Partially Blocked Urban Squatter
Just south of Peace Bridge, where Chingis Avenue bends to head toward the airport, there's a building with its lower windows broken out, the entry boarded up after being vandalized. We have passed it many times in this same condition over the past two and a half years, though it still looks much newer than a lower row of apartments that runs immediately behind it. Here in Ulaanbaatar, many new buildings have been started without being finished, progress stalled by the problems haunting the economy. There are also many old buildings that have been abandoned, well along in the process of decay. This building is different. It looks like a new building that was finished, then abandoned before it was occupied.

Abandoned Entrance
I thought about this building a few weeks ago when I gave a talk at our embassy's American Corner in Ulaanbaatar's city library—on a subject that was to be "uniquely American." The morning's news of yet more shootings ambushed my mind, but I quickly decided to talk about something I'm more familiar with—hiking, in Utah, on something that is, if not uniquely American, very much a part of our national identity and something we Americans can take pride in—our public lands.

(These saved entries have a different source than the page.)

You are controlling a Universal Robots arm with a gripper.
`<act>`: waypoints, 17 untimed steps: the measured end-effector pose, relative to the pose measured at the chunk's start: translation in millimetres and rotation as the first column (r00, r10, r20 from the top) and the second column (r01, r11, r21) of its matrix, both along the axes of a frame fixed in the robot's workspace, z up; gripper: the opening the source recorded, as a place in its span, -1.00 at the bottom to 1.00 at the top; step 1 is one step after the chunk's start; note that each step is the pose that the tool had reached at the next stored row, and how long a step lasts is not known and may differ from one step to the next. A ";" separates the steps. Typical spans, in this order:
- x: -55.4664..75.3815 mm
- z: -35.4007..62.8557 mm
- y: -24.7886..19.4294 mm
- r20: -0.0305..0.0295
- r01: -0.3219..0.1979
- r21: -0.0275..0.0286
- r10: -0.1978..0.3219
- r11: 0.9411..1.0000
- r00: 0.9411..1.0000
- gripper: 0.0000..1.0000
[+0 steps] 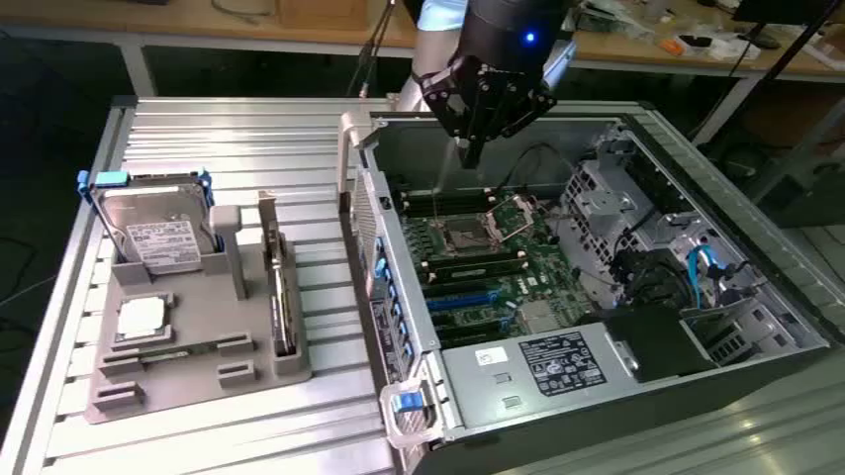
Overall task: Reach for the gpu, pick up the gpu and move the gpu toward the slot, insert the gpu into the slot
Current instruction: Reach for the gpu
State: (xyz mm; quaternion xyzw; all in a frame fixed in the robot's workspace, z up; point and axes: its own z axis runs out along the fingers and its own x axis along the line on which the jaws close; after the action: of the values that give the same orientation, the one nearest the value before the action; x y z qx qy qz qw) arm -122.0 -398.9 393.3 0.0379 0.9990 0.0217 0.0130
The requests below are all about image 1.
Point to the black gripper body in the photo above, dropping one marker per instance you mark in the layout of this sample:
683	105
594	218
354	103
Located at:
509	29

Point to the black graphics card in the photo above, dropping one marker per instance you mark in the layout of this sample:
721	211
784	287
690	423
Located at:
280	307

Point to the blue expansion slot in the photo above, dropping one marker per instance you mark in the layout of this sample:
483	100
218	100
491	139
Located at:
462	300

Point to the metal socket cover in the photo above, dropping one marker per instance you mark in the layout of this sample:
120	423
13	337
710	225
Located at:
518	218

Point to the metal disk bay cage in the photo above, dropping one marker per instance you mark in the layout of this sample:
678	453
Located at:
601	208

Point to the CPU socket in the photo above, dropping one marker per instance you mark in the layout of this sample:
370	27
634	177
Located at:
462	232

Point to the green motherboard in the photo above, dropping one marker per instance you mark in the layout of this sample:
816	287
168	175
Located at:
541	277

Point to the metal slat table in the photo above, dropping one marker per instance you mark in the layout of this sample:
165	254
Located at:
198	148

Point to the wooden workbench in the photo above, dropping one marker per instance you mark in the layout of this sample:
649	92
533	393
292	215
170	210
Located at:
198	25

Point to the black slanted pole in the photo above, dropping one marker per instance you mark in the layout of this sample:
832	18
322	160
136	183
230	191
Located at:
785	54

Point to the black monitor with stand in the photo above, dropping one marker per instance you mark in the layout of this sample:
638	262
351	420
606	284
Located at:
785	10

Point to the silver chipset heatsink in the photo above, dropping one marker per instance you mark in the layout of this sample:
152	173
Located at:
538	316

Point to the black plastic shroud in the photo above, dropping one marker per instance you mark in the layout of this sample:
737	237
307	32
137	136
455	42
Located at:
659	346

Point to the grey power supply unit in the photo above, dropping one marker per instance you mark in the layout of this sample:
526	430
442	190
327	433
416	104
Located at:
527	376

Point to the grey parts rack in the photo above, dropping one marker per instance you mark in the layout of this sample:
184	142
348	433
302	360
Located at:
191	316

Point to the silver CPU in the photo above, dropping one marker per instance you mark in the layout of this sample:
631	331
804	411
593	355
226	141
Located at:
140	319

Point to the green RAM stick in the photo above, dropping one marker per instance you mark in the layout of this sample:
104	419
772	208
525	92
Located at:
171	352

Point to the open black PC case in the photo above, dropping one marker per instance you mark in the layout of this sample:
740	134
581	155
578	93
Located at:
726	396

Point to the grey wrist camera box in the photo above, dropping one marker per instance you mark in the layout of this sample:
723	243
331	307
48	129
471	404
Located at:
559	64

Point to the hard disk with blue bracket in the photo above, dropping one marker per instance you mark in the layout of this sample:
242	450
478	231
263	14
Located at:
157	227

It was a subject that would allow me to probe the Mongolian audience's sense of land ownership, for here even that concept seems different, when there is such a long history of land without fences.

At the talk, I showed pictures of some of our treasured national parks, and also pictures of places in Mongolia that probably deserve special protection as well. After the talk, I answered questions about geology, (with the help of a young Mongolian geologist) but also the different kinds of public land we have in the United States. There is public land in Mongolia, but it doesn't seem to be understood the same way that we understand it.

The end of the communist era brought the need for a new system of public and private property ownership. Where once the state was the owner of practically all land, independence and the accompanying market economy brought a need to resolve issues surrounding the distribution and occupation of Mongolia's real property. For many rural nomadic herders who didn't intend to own land, not much changed. They are nomads because keeping animals on the same dry plot of ground for weeks at a time, much less years, will destroy it for grazing. And what is good, passible, or even poor grazing land is often not much good for anything else. What had been public grazing land mostly remains public grazing land, even today. But those who lived in towns and cities would face real estate issues similar to ours, which require legal codes controlling the ownership, zoning, and transfer of real estate.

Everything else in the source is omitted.